Overheating of Laminations and/or Core Joints

This phenomenon may take place if the forces due to a through fault were able to displace the upper core yoke, resulting in higher losses at the core joint, an increase in temperature that may or not be detectable by the top and bottom oil sensors but possible by a core hot spot sensor and there will be a change in the pattern of combustible gas generation indicating more likely hot metal gases. Depending on the fault severity there could be gas accumulation in the gas accumulation relay, and it would be expected not to have correlation with core ground current, partial discharge, winding hot spot temperature, line currents and parameters used to monitor the cooling system.

Unintentional Core Ground

This phenomenon may occur if the magnetic circuit gets grounded in a place other than the intended core ground connection. This will lead to a circulating current through the transformer tank. This circulating current will be detectable, and depending of the fault severity, there could be a small change in the top and bottom oil temperatures. The combustible gas generation will indicate more likely hot metal gases with presence of cellulose overheating due to the nature of the magnetic circuit insulation system. Depending on the fault severity there could be gas accumulation in the gas accumulation relay, and it would be expected not to have correlation with excitation current, partial discharge, winding hot spot temperature, line currents and parameters used to monitor the cooling system.

Partial Discharge in Winding Insulation

This phenomenon may occur if the dielectric withstand capability of the winding insulation system has been exceeded due to possible insulation ageing combined with a through fault or due to moisture contamination. Partial discharges will be detected in real time and their pattern may indicate an insulation defect. The combustible gas generation will indicate partial discharge with presence of cellulose overheating, there may or may not be gas accumulation in the gas accumulation relay. There could be correlation with moisture in the insulation and there should not be correlation with any of the other parameters measured. As mentioned before, once partial discharges have been detected and identified it is very important to determine the source location to decide if the problem can be fixed on site or if the transformer has to be replaced.

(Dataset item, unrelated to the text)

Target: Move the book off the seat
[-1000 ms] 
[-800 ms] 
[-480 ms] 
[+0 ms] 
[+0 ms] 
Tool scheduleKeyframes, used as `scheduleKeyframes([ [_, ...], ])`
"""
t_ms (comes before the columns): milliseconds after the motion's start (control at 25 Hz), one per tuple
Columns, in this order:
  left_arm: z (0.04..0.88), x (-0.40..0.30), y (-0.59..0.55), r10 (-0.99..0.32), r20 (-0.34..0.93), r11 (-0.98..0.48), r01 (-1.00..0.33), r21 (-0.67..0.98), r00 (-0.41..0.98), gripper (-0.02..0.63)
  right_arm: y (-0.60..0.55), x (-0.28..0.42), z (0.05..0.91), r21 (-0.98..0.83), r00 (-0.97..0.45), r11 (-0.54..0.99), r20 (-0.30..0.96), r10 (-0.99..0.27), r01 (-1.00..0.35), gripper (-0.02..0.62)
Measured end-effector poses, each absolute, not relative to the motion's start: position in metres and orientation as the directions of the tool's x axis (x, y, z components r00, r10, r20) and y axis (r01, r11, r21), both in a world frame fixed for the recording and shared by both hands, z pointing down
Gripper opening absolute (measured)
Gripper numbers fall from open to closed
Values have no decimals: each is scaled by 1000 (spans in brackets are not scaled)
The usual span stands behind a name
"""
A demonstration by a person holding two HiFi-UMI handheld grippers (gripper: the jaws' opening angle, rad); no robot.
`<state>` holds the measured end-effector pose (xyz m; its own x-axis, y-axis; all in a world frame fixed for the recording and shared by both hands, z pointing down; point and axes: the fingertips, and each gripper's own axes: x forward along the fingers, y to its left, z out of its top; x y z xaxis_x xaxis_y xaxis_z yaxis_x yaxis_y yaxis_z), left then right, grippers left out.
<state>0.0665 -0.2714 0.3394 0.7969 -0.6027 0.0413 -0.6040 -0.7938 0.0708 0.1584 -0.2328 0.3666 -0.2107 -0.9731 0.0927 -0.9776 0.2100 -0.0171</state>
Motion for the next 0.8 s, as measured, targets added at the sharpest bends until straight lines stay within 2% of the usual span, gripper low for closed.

The power industry today demands a more comprehensive monitoring approach in order to increase the reliability and availability of electrical assets, allow the application of condition based maintenance, detect the existence of abnormal changes in the transformer’s internal condition and determine whether the changes could lead to a failure, and improve the assets use efficiency. Modern monitoring solutions support monitoring of several parameters, include analytics models with diagnostics capabilities, which allow active detection and identification of incipient faults in transformers.


  1. A2.37, CIGRE WG. Transformer Reliability Survey: Interim Report, No. 261, ELECTRA. 2012.
  2. IEEE Std C57.143™-2012 “IEEE Guide for Application for Monitoring Equipment to  Liquid-Immersed Transformers and Components”
  3. H.-P. Berg, N. Fritze. RELIABILITY OF MAIN TRANSFORMERS. Salzgitter, Germany : Bundesamt für Strahlenschutz, 2011.